### TASK MATERIAL
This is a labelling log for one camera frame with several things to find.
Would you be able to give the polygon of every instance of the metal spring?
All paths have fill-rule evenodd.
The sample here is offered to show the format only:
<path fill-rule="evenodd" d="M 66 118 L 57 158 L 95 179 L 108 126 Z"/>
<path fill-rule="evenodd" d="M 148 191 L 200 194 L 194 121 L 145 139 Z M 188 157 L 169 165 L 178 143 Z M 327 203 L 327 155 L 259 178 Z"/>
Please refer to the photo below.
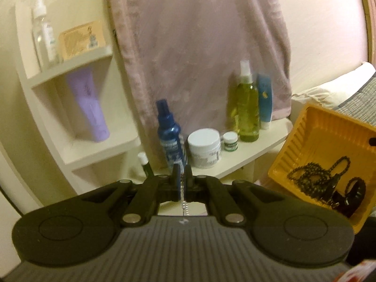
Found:
<path fill-rule="evenodd" d="M 184 199 L 184 174 L 180 177 L 180 202 L 182 204 L 183 216 L 189 216 L 188 203 Z"/>

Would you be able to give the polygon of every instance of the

### EXERCISE GOAL
Your reply should hold exactly the lines from the line containing "148 191 L 200" through the final line of the listing, and none of the pictures.

### RESPONSE AREA
<path fill-rule="evenodd" d="M 148 191 L 200 194 L 194 121 L 145 139 Z M 188 157 L 169 165 L 178 143 Z M 327 203 L 327 155 L 259 178 Z"/>
Please refer to the photo below.
Found:
<path fill-rule="evenodd" d="M 184 199 L 184 174 L 180 177 L 180 202 L 182 204 L 183 216 L 189 216 L 188 203 Z"/>

Would you be able to give the polygon of every instance of the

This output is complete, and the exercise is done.